_Task goal_: Copy every line below that has the word "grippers" in it.

*** Block opens ***

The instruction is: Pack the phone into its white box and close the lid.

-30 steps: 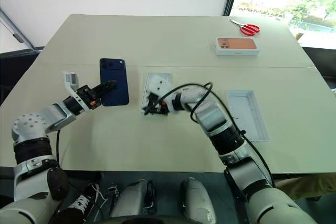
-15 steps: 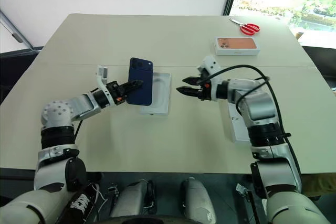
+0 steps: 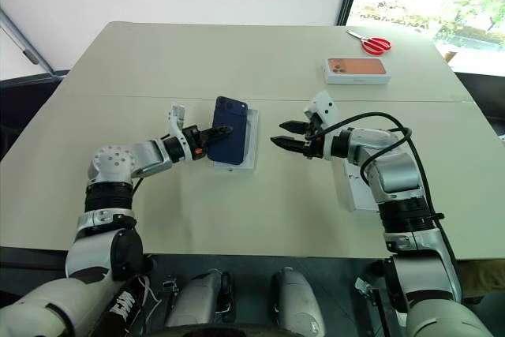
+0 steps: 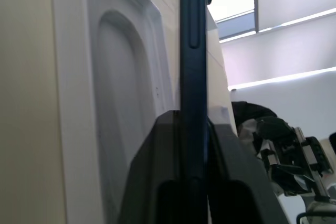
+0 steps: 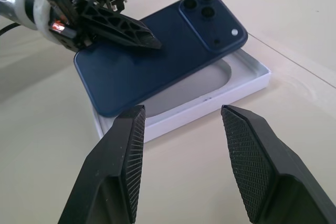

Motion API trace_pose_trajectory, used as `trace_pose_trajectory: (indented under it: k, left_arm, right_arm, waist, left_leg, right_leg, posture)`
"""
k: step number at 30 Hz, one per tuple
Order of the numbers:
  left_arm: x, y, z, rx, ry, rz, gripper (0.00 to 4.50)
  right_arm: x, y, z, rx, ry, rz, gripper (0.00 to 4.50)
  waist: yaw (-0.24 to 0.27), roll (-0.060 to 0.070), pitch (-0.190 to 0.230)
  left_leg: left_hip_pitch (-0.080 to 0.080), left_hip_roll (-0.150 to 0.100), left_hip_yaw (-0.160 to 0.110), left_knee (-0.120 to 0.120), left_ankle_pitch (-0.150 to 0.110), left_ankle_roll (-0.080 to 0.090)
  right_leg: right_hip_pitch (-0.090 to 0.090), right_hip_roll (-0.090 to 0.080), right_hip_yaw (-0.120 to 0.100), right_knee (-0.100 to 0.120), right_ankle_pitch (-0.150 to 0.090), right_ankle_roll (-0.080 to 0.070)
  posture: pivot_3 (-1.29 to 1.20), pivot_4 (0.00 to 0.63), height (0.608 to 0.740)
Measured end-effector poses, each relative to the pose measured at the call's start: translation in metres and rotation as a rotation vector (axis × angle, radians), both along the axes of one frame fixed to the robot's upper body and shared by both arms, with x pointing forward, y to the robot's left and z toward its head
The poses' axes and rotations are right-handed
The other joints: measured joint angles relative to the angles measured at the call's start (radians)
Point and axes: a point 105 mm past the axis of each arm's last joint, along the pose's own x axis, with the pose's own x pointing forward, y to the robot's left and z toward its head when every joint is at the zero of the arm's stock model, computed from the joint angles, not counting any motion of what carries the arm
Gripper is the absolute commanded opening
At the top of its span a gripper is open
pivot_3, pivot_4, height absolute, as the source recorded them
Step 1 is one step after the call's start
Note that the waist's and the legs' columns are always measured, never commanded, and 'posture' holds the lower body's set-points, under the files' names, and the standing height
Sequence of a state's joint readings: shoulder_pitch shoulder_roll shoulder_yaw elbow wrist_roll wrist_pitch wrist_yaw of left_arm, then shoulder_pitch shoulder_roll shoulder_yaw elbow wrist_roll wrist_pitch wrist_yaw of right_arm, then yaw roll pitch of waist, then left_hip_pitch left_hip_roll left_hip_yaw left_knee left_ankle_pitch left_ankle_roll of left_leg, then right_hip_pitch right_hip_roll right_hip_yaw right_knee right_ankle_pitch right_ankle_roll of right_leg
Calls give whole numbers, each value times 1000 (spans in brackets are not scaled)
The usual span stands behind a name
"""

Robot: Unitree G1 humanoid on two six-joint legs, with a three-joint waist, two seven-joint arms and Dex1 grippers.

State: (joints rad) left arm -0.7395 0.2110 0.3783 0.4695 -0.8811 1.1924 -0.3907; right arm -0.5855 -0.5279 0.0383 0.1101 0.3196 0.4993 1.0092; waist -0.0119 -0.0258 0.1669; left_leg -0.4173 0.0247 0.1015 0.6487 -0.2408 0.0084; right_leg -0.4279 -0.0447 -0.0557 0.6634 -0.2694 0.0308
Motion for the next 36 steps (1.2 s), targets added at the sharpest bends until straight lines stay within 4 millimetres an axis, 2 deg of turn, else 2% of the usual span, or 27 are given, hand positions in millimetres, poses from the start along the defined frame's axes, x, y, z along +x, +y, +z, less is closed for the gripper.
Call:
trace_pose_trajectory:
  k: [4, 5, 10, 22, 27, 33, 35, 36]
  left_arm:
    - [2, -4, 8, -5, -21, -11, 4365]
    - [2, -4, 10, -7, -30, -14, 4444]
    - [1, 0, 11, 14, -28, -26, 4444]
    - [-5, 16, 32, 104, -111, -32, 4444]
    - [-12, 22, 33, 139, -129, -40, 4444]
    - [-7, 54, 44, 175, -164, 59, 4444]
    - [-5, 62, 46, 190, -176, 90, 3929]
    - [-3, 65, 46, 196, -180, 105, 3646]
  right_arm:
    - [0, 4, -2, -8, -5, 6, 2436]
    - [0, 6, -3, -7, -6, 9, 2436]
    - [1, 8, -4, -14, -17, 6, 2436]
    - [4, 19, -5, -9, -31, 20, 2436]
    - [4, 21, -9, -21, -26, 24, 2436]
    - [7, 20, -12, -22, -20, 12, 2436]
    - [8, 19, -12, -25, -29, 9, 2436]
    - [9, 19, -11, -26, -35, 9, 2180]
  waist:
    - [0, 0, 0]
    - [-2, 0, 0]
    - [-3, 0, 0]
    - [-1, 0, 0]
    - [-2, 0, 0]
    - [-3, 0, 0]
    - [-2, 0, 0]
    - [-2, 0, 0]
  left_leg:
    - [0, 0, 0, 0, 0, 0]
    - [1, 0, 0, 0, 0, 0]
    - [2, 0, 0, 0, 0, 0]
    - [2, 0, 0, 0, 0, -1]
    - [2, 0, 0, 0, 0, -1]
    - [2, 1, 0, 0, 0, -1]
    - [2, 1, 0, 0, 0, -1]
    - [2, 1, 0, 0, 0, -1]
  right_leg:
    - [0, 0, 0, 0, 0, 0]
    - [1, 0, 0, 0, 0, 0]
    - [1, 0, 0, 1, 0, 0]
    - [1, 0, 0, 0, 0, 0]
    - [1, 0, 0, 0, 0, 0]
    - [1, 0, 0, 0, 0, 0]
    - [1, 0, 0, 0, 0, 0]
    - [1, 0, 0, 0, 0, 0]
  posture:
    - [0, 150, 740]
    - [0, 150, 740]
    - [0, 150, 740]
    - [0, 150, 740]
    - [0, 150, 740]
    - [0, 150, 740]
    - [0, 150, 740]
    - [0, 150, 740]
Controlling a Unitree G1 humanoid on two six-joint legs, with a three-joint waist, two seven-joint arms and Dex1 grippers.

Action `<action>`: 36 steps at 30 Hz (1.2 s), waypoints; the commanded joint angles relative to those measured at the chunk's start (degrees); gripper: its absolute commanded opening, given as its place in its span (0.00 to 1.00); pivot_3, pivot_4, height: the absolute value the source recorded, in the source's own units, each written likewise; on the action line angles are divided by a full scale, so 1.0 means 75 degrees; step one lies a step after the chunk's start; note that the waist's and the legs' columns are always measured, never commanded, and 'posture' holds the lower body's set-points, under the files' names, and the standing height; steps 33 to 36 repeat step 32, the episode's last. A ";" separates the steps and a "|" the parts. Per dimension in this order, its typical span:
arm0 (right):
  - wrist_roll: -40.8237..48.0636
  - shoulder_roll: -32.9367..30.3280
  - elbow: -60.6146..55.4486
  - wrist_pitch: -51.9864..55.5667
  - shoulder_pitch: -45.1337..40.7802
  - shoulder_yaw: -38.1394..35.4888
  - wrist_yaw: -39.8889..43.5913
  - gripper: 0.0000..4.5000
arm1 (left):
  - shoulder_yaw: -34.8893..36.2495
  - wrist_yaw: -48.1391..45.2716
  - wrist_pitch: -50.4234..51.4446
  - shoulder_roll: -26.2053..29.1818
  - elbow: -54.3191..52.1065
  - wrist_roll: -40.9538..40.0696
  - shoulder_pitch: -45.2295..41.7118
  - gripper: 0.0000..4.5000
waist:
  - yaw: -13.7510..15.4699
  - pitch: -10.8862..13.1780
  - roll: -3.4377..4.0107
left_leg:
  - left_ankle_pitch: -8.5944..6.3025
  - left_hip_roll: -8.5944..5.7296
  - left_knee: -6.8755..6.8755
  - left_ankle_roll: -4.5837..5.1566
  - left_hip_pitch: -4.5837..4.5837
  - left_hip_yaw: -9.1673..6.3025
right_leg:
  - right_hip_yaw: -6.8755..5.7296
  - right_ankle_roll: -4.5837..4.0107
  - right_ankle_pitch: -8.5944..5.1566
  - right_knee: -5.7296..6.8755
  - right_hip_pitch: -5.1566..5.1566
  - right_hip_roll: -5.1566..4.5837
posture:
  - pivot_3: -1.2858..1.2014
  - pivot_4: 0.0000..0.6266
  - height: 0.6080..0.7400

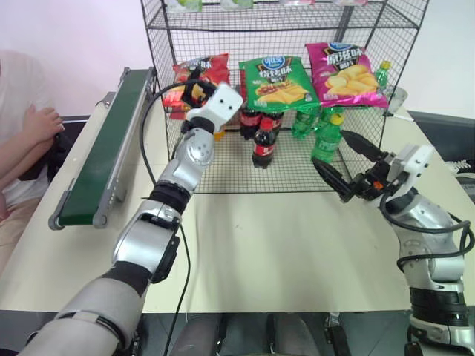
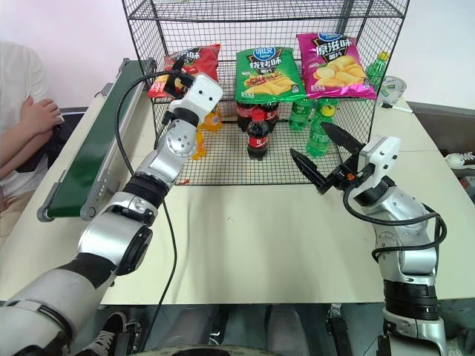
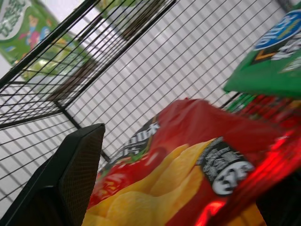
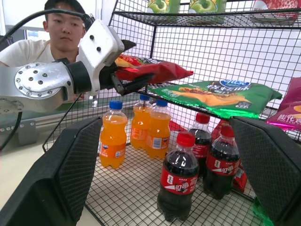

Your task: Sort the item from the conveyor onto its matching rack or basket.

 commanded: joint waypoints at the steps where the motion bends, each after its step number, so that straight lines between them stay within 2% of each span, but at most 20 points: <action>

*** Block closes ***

_Task solution_:
Robot: Unitree G1 humanoid on two six-joint legs, with a three-joint waist, two seven-joint arms and Dex1 grippers.
Controlling a Unitree G1 humanoid on two six-joint legs, with a three-joint waist, two seven-joint arms and Dex1 grippers.

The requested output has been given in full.